Through PFN’s cloud service PFCP™, the computing power of the second-generation MN-Core 2 was experimentally used in Matlantis, confirming faster performance than GPUs in atomic-level simulations of low-atom-number systems.


PFN foresaw the rapid rise in demand for AI chips and launched development of the first-generation MN-Core™ processor in 2016. We continue to advance development and commercialization efforts today.

By shifting control and other hardware functions to software, the MN-Core series maximizes the proportion of arithmetic units on the hardware, achieving exceptional performance and power efficiency.

MN-Core has matrix arithmetic units (MAUs) densely mounted in its hardware architecture. Entirely composed of SIMD (single instruction, multiple data) with no conditional branch, the simple architecture maximizes the proportion of arithmetic units on the semiconductor area. The MABs (matrix arithmetic blocks), each consisting of four PEs (processor elements) and one MAU (matrix arithmetic unit), have a hierarchical structure. This allows flexible programming as each hierarchical level can have multiple modes such as scatter, gather, broadcast and reduce.

PFN also develops a compiler specifically for the MN-Core series so that users can harness its full potential without making major changes to existing AI workloads.
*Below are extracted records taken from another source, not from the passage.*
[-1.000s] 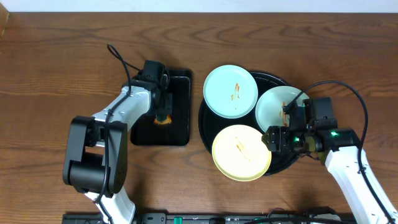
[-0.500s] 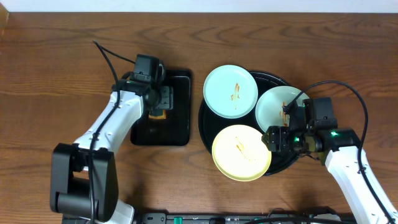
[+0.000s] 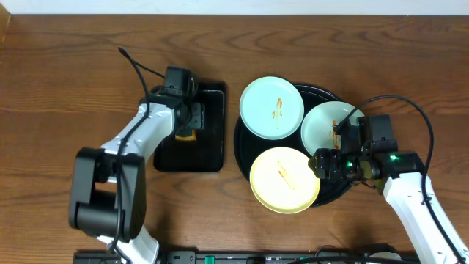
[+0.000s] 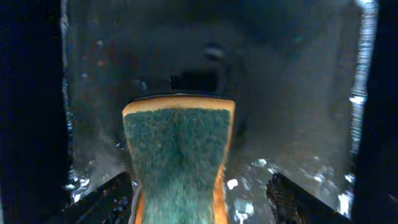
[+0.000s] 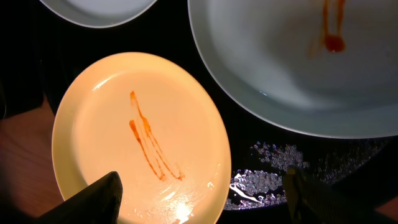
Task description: Clean dirty plates on tray and stack at the side
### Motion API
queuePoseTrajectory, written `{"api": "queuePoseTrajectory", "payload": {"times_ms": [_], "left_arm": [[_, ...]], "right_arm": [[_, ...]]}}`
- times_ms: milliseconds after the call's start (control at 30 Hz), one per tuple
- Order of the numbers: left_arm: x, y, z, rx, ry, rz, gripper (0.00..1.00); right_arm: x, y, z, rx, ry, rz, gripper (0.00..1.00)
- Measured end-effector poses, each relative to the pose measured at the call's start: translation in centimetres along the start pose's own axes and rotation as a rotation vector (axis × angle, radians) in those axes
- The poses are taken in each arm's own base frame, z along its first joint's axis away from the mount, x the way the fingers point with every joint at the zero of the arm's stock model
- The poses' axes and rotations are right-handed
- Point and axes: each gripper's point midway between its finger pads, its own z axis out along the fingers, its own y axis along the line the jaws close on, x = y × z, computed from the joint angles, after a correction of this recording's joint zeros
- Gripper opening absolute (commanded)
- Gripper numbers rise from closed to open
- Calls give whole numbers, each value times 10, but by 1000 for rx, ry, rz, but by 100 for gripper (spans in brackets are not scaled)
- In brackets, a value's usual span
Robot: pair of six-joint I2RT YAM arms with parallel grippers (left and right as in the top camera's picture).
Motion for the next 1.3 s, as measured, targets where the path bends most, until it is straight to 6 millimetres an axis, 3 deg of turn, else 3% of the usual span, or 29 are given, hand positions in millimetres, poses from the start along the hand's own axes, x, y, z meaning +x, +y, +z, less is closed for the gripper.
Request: {"api": "queuePoseTrajectory", "payload": {"times_ms": [167, 500, 633, 900, 1067, 1300], "left_arm": [[8, 4, 13, -21, 35, -5, 8], [17, 2, 9, -1, 74, -1, 8], [18, -3, -8, 30, 66, -2, 8], [1, -11, -71, 80, -67, 2, 8], [-2, -14, -82, 100, -92, 3, 7], [-2, -16, -83, 114, -90, 4, 8]], "right_arm": [[0, 0, 0, 0, 1, 0, 81], [0, -2, 0, 9, 1, 1, 80], [0, -3, 0, 19, 0, 1, 79], [5, -6, 2, 26, 14, 6, 67], [15, -10, 10, 29, 33, 14, 64], [22, -17, 23, 27, 25, 34, 50]]}}
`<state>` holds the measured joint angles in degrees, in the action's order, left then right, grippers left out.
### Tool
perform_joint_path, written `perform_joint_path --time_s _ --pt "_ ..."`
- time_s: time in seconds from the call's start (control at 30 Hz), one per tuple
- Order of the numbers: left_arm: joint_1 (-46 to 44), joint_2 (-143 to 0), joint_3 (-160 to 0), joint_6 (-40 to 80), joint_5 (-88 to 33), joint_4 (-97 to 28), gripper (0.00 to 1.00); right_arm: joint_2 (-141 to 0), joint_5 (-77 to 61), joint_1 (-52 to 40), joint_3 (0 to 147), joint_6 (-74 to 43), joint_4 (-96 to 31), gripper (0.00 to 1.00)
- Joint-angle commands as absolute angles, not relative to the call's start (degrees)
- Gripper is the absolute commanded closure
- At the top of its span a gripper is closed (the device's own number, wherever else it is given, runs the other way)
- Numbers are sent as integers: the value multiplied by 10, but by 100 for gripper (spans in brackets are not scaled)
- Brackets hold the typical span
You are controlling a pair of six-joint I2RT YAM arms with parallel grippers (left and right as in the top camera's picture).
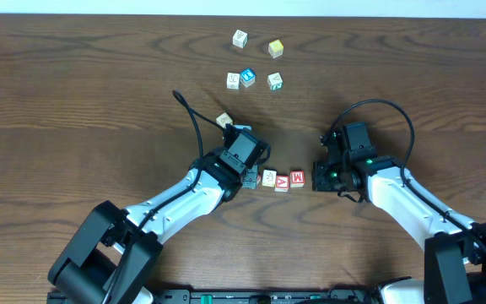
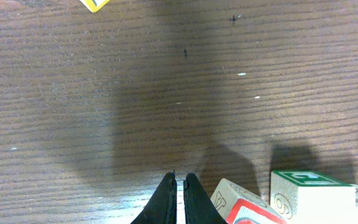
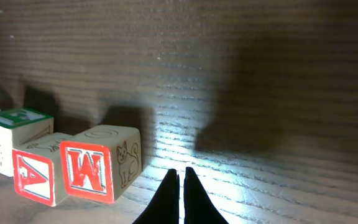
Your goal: Lift 4 blocks
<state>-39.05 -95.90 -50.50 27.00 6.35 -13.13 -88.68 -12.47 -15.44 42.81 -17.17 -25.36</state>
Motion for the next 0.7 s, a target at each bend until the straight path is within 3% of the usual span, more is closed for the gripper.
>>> perform_joint_path --time_s 0.0,0.67 --pt "-388 -962 -487 271 64 -131 93 -893 -133 -160 426 -180 -248 96" --pt "-388 -962 -470 282 47 -124 93 -893 -157 -214 426 -182 -220 94"
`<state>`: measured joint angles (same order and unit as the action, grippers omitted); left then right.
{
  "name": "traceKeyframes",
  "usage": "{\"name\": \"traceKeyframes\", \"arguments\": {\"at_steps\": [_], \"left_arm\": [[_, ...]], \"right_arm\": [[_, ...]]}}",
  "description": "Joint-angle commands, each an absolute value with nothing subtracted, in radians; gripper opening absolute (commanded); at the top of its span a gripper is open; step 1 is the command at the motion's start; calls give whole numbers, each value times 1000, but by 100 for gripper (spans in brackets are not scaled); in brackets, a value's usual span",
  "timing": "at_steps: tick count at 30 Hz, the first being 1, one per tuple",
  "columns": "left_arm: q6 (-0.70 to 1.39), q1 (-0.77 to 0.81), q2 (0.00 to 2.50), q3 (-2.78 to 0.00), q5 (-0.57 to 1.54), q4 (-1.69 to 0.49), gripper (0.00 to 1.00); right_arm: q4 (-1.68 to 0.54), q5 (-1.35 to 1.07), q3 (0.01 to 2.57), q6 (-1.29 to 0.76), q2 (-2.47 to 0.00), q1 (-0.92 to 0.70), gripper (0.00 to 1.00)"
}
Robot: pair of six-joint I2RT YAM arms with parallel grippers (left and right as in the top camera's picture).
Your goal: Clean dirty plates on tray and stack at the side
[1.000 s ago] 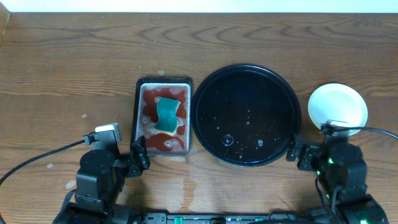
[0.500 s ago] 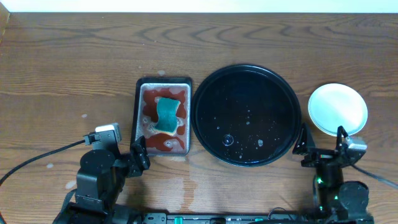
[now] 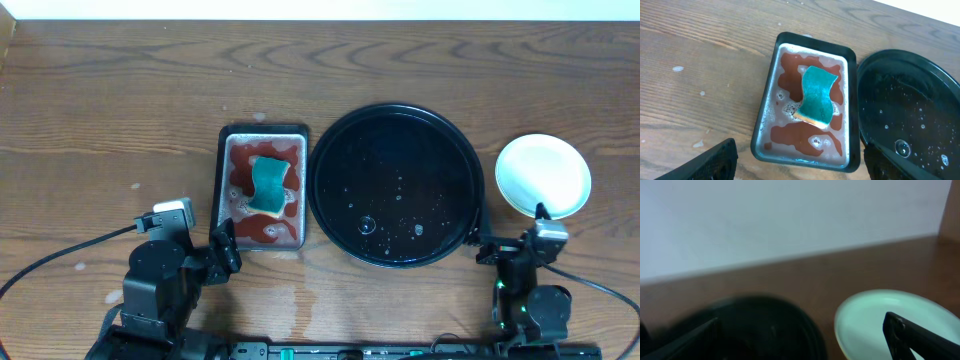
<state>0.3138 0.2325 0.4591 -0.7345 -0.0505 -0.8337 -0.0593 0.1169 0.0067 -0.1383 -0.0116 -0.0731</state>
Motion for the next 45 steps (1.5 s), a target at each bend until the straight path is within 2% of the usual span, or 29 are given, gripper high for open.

The MN-Core compiler generates and supplies optimal instructions and moves data from computational graphs defined with high-level languages such as PyTorch and JAX. To efficiently perform different levels of processes from computational graph-level control to low-level instruction generation, the MN-Core compiler divides the problems according to their levels of abstraction and thus consists of components that make it easy to make improvements at the respective level.